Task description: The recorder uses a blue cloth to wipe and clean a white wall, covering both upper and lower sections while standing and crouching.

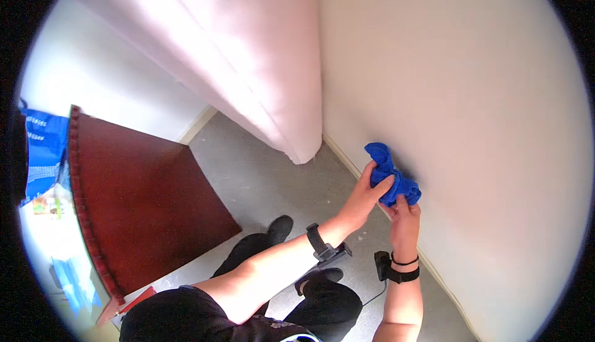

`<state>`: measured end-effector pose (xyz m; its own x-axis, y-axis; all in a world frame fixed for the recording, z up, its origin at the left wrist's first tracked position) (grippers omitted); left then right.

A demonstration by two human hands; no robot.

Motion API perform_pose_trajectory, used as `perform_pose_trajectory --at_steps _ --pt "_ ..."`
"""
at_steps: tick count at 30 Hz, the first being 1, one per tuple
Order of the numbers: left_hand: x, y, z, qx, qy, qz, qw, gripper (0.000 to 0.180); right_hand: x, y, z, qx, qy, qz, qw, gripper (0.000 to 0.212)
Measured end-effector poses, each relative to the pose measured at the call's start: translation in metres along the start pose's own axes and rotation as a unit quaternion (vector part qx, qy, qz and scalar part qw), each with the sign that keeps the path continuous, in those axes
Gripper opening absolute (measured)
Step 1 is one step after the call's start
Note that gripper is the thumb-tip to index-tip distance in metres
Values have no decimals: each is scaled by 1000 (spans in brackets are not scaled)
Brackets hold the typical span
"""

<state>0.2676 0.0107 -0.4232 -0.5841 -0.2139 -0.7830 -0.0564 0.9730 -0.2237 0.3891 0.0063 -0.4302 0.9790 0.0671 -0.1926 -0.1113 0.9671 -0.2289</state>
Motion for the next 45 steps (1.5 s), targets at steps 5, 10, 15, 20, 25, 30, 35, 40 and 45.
perform_pose_trajectory --at_steps 5,10,15,20,25,30,35,40,45 --pt "-19 -20 -76 -57 161 -72 983 44 -41 -17 47 -49 -53 73 995 27" --pt "-33 -72 -177 -98 123 -172 972 28 -112 -61 131 -137 -174 125 967 33" --pt "-65 -136 -270 -103 45 -143 983 26 -172 -96 191 -149 -4 161 976 34" --pt "-101 -197 -383 -214 147 -140 956 24 -245 -112 244 -182 -23 249 951 39" --pt "-113 -244 -430 -188 61 -125 972 27 -329 -144 308 -158 -12 512 844 70" --pt "-108 -277 -490 -216 -86 -146 961 33 -413 -157 343 130 -208 559 792 102" --pt "-94 -286 -552 -246 -20 -132 960 33 -489 -152 363 130 -309 561 757 70" --pt "-88 -291 -621 -424 483 -304 703 31 -560 -135 380 241 -330 562 719 74" --pt "-72 -296 -657 -441 414 -388 696 26 -615 -143 407 332 -341 488 732 101"
Point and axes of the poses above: each hand's wrist, its own y-axis towards the middle knuckle, its own x-axis out of the back of the hand, z = x × y, the point moved 3 cm from there along y, towards the middle knuckle, and after that the axes turned 13 degrees about -y, right-handed, at the moved point
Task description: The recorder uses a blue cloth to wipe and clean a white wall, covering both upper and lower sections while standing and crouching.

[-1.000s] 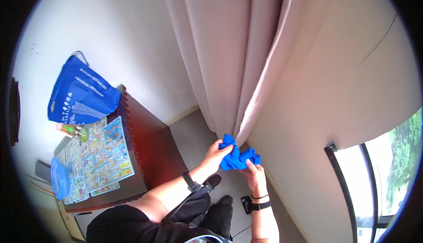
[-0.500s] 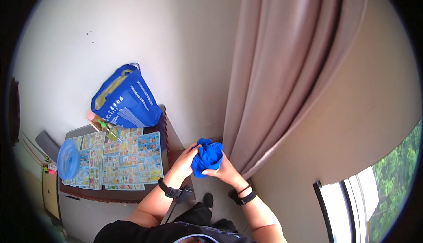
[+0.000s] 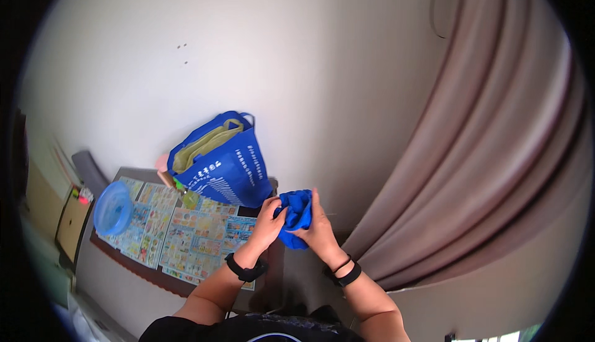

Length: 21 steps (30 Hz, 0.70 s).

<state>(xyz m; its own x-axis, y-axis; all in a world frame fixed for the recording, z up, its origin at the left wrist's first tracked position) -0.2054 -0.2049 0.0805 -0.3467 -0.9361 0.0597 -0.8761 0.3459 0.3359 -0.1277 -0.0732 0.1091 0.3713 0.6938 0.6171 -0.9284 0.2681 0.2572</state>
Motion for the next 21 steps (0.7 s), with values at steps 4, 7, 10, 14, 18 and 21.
perform_pose_trajectory --at_steps 4,7,10,14,18,21 --pt "3 22 -3 -3 11 -30 999 25 -13 29 27 135 -78 20 988 101" --pt "6 37 0 107 -46 3 993 25 -16 59 12 129 -72 7 989 73" --pt "23 45 27 120 -59 -21 991 33 -27 85 -6 128 51 55 989 67" --pt "96 56 -1 -112 353 -260 892 68 -14 113 -25 74 156 137 975 57" --pt "143 81 -33 -55 520 -248 816 94 -10 128 -43 59 212 180 959 59" --pt "166 113 -31 -3 605 -189 773 107 -12 133 -47 72 191 212 956 61"
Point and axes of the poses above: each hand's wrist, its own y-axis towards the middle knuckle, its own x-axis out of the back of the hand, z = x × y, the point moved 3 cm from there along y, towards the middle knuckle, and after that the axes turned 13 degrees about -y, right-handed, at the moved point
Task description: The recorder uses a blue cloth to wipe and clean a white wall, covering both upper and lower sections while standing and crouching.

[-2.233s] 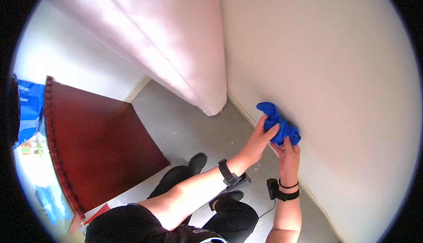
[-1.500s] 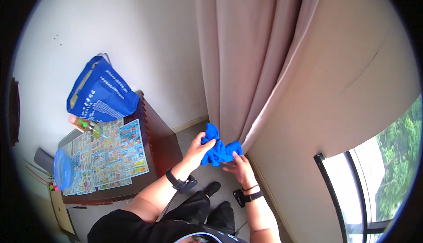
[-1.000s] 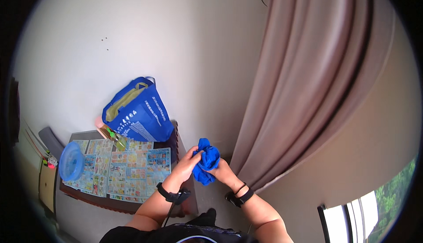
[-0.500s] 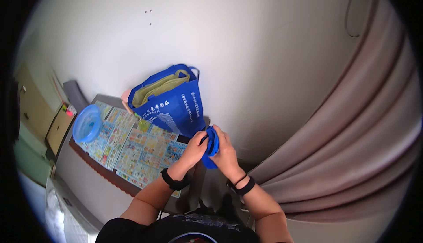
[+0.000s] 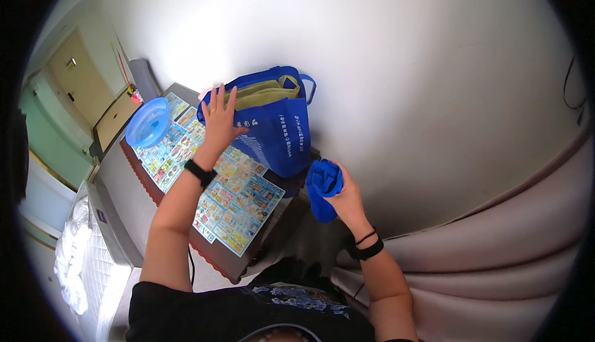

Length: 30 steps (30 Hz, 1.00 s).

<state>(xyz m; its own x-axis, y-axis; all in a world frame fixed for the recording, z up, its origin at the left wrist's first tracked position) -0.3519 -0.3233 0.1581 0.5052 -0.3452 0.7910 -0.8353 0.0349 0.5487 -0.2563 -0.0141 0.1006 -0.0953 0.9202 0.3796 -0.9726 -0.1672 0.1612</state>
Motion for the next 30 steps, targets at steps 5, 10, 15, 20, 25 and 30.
perform_pose_trajectory --at_steps 5,10,15,20,25,30 --pt "-30 65 22 -21 62 66 996 117 0 8 -18 -9 39 2 999 63" --pt "-62 95 37 37 2 212 977 91 3 18 -29 -35 42 -6 998 65" --pt "-76 85 37 -49 -48 179 982 20 26 46 -16 8 -72 -84 994 66" --pt "-22 83 4 -168 -72 112 977 16 51 82 -15 41 -56 -115 991 61" --pt "87 93 25 -222 -103 61 968 19 48 102 -4 54 -39 -97 993 59" --pt "166 91 70 -156 4 54 986 14 38 114 3 53 -8 -85 995 59"
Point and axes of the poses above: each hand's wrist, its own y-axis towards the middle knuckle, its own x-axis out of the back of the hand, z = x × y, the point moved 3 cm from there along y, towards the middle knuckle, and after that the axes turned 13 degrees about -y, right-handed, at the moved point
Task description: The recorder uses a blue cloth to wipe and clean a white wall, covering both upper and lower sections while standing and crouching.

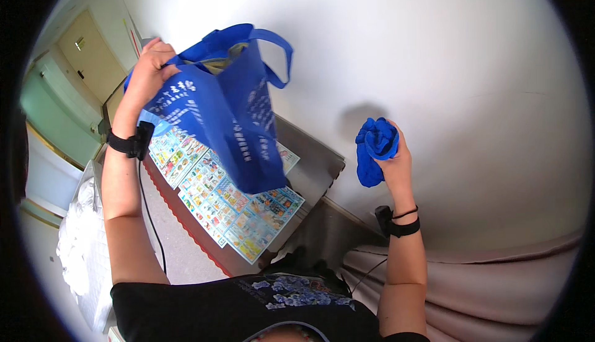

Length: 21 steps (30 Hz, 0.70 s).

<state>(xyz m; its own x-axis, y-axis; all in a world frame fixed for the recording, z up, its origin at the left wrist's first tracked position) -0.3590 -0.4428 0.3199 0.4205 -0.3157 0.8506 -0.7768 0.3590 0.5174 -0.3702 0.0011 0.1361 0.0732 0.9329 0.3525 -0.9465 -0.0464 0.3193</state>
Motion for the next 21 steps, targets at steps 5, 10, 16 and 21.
perform_pose_trajectory --at_steps 5,10,16,21 --pt "-5 -16 37 -1 67 19 998 12 -11 6 6 -8 17 20 1000 58" --pt "-45 -40 84 -20 119 43 992 13 -20 15 11 -22 -1 42 999 62" --pt "-83 -105 151 68 149 50 985 12 -25 46 22 50 -172 -8 984 72" --pt "-96 -135 183 182 145 -17 972 10 -20 82 71 163 -264 -37 950 58"
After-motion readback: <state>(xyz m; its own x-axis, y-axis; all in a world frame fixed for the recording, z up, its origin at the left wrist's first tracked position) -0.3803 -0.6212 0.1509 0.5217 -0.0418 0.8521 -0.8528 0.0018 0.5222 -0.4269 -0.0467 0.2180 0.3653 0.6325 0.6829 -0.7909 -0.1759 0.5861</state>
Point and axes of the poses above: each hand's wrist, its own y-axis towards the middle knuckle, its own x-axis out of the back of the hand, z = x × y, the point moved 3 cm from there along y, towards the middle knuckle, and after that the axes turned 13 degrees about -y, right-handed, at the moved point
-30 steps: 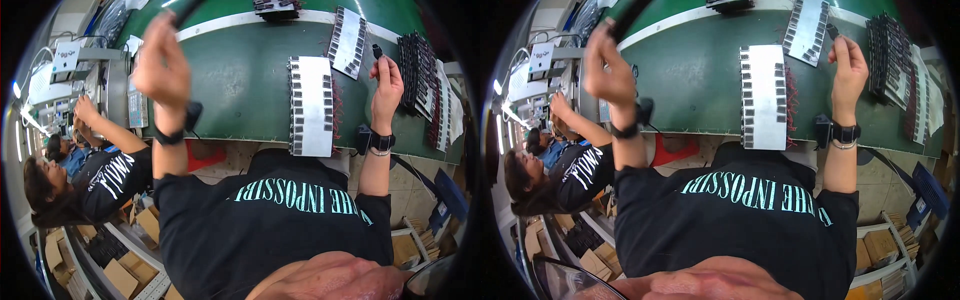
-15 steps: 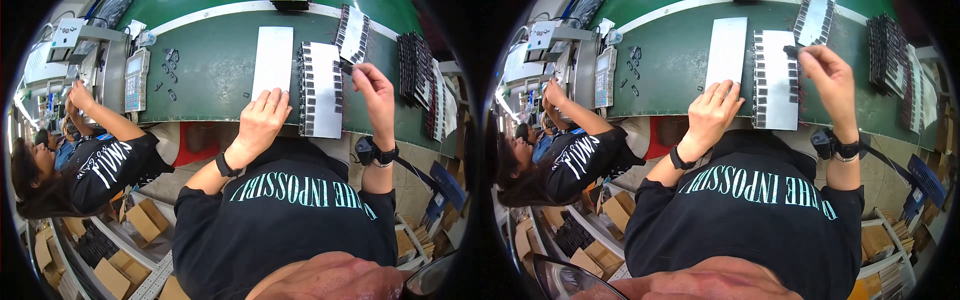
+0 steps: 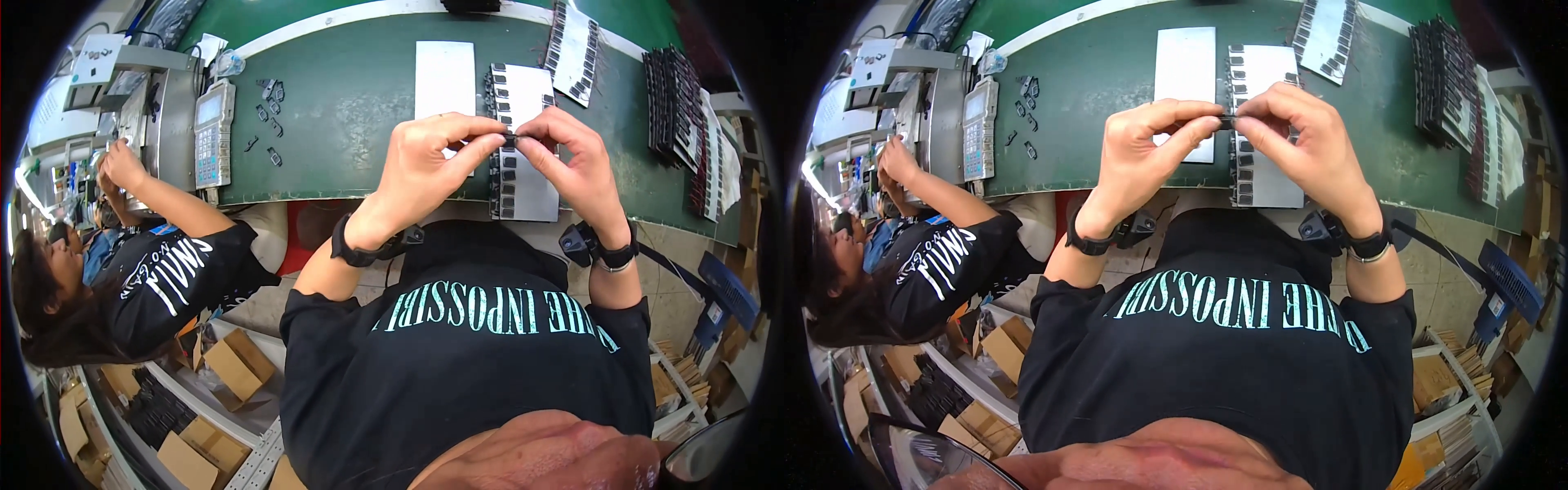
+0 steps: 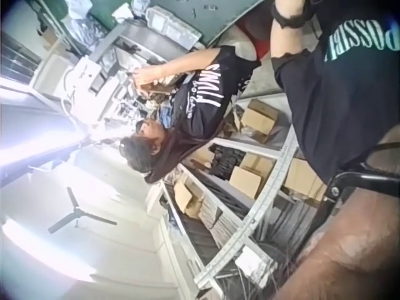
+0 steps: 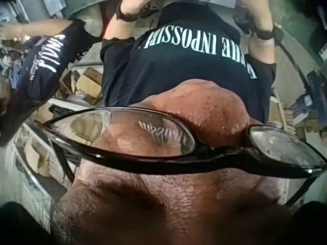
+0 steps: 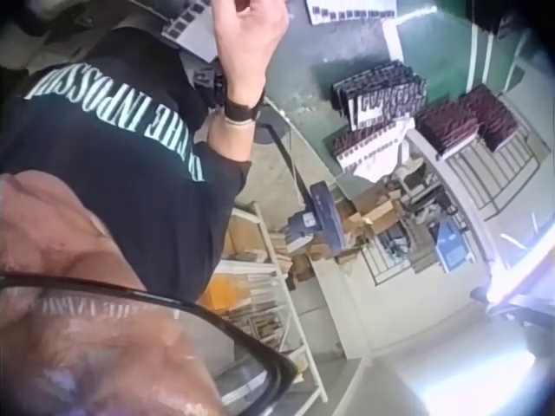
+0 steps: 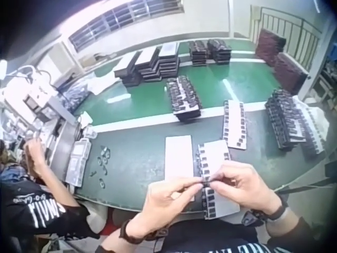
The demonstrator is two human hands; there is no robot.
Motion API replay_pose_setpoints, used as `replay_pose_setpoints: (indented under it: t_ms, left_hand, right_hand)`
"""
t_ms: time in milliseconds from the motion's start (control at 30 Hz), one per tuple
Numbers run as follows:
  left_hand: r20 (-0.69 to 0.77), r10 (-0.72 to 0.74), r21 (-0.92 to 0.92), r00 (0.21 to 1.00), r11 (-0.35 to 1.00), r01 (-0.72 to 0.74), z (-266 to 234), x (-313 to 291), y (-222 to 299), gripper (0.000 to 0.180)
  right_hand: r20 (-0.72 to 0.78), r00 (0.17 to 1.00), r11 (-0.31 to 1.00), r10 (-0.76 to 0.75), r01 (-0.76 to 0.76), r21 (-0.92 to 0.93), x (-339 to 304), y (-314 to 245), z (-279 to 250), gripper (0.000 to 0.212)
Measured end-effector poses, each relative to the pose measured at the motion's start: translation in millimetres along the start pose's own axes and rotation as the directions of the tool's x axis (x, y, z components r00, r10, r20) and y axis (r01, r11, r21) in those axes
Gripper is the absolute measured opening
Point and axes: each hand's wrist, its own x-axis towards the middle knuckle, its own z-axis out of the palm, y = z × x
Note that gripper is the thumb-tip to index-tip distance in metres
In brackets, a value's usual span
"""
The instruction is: The person picks up a small black component and a wire, joins them together by hand, and then presses the component onto a white tray. They repeat this process for several units, occasionally moving the tray or pressing down on the row of components.
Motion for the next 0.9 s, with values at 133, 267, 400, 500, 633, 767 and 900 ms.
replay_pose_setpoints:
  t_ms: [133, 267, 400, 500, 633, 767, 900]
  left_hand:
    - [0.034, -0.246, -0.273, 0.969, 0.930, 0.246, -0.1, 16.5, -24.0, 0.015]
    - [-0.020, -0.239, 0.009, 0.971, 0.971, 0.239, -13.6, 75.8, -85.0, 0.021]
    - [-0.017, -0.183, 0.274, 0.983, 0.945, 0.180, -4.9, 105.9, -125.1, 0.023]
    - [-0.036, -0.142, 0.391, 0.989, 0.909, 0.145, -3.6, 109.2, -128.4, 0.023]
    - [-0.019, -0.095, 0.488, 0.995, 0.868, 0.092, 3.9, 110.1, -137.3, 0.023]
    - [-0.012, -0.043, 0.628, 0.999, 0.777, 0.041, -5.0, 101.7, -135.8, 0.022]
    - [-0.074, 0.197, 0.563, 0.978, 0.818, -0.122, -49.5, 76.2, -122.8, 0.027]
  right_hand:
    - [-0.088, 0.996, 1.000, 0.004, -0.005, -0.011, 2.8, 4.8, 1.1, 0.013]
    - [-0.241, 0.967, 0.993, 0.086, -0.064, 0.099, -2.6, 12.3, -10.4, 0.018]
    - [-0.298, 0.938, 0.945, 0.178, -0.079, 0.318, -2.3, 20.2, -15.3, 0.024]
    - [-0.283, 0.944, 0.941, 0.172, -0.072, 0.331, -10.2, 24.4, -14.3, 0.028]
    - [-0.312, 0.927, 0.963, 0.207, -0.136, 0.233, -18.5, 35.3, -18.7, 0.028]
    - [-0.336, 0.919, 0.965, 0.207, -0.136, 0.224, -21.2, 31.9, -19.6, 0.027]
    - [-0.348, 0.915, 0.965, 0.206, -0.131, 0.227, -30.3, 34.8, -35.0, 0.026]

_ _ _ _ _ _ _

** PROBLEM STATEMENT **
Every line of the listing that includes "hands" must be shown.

** OUTPUT **
A demonstration by two human hands; no robot.
The demonstrator is two human hands; there is no robot.

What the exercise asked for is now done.